Reproduce each line below with no alterations.

####

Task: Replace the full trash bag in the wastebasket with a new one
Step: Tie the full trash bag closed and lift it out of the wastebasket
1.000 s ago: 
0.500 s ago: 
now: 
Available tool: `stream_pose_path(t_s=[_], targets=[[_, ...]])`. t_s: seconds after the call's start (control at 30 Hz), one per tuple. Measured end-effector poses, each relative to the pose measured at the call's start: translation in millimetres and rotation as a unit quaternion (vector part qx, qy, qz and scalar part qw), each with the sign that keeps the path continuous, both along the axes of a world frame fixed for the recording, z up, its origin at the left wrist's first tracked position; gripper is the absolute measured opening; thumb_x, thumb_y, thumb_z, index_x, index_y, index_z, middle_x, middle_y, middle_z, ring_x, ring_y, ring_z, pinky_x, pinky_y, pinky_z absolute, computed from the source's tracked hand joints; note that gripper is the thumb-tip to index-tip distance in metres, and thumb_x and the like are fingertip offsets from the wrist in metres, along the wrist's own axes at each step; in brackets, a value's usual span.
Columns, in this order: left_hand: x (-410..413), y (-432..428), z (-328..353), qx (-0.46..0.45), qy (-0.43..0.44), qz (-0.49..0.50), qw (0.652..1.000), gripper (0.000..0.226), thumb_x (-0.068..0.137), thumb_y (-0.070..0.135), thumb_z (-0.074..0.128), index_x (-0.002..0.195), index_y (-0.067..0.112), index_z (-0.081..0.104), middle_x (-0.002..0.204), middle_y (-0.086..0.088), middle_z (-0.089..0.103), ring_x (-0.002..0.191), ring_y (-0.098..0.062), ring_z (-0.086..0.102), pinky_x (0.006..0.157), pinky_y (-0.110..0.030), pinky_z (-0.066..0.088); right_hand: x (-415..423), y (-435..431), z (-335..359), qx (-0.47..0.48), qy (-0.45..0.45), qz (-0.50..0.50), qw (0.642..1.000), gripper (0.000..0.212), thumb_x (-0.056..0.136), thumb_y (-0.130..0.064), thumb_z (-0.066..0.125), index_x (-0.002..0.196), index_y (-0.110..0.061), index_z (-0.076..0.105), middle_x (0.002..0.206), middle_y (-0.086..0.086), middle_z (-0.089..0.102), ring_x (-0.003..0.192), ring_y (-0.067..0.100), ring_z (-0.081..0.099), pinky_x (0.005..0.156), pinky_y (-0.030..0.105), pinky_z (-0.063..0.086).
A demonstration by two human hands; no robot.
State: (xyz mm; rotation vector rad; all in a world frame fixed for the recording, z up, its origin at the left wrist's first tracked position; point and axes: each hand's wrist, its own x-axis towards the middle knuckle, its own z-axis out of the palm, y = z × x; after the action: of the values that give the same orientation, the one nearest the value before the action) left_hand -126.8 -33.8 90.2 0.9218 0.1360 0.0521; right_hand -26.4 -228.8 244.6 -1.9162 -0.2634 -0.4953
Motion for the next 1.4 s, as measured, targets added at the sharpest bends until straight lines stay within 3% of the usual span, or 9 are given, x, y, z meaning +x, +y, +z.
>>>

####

▸ **Problem solution**:
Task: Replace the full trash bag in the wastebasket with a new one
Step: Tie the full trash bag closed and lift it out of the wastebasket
1.000 s ago: 
0.500 s ago: 
now: 
Available tool: `stream_pose_path(t_s=[_], targets=[[_, ...]])`. t_s: seconds after the call's start (control at 30 Hz), one per tuple. Measured end-effector poses, each relative to the pose measured at the call's start: translation in millimetres and rotation as a unit quaternion (vector part qx, qy, qz and scalar part qw), each with the sign that keeps the path continuous, both along the axes of a world frame fixed for the recording, z up, its origin at the left wrist's first tracked position; gripper is the absolute measured opening; thumb_x, thumb_y, thumb_z, index_x, index_y, index_z, middle_x, middle_y, middle_z, ring_x, ring_y, ring_z, pinky_x, pinky_y, pinky_z absolute, computed from the source's tracked hand joints; note that gripper is the thumb-tip to index-tip distance in metres, and thumb_x and the like are fingertip offsets from the wrist in metres, along the wrist's own axes at each step; in brackets, a value's usual span.
Columns, in this order: left_hand: x (-410..413), y (-432..428), z (-328..353), qx (-0.46..0.45), qy (-0.43..0.44), qz (-0.49..0.50), qw (0.652..1.000), gripper (0.000..0.226), thumb_x (-0.068..0.137), thumb_y (-0.070..0.135), thumb_z (-0.074..0.128), index_x (-0.002..0.195), index_y (-0.067..0.112), index_z (-0.081..0.104), middle_x (-0.002..0.204), middle_y (-0.086..0.088), middle_z (-0.089..0.103), ring_x (-0.002..0.191), ring_y (-0.098..0.062), ring_z (-0.086..0.102), pinky_x (0.006..0.157), pinky_y (-0.110..0.030), pinky_z (-0.066..0.088); right_hand: x (-415..423), y (-435..431), z (-335..359), qx (-0.47..0.48), qy (-0.45..0.45), qz (-0.50..0.50), qw (0.642..1.000), gripper (0.000..0.212), thumb_x (-0.056..0.136), thumb_y (-0.130..0.064), thumb_z (-0.066..0.125), index_x (-0.002..0.196), index_y (-0.110..0.061), index_z (-0.076..0.105), middle_x (0.002..0.206), middle_y (-0.086..0.086), middle_z (-0.089..0.102), ring_x (-0.003..0.192), ring_y (-0.067..0.100), ring_z (-0.081..0.099), pinky_x (0.005..0.156), pinky_y (-0.030..0.105), pinky_z (-0.063..0.086).
A demonstration by two human hands; no robot.
State: (xyz mm; rotation vector rad; all in a world frame fixed for the recording, z up, its origin at the left wrist's first tracked position; point and axes: each hand's wrist, its own x-axis towards the middle knuckle, its own z-axis out of the palm, y = z × x; after the action: of the values that give the same orientation, the one nearest the value before the action) left_hand -126.8 -33.8 90.2 0.9218 0.1360 0.0521; right_hand -26.4 -228.8 244.6 -1.9162 -0.2634 -0.4953
Motion for the next 1.4 s, as measured, targets added at the sharpest bends until straight lines stay within 3% of the usual span, or 9 are given, x, y, z meaning +x, +y, +z.
>>>

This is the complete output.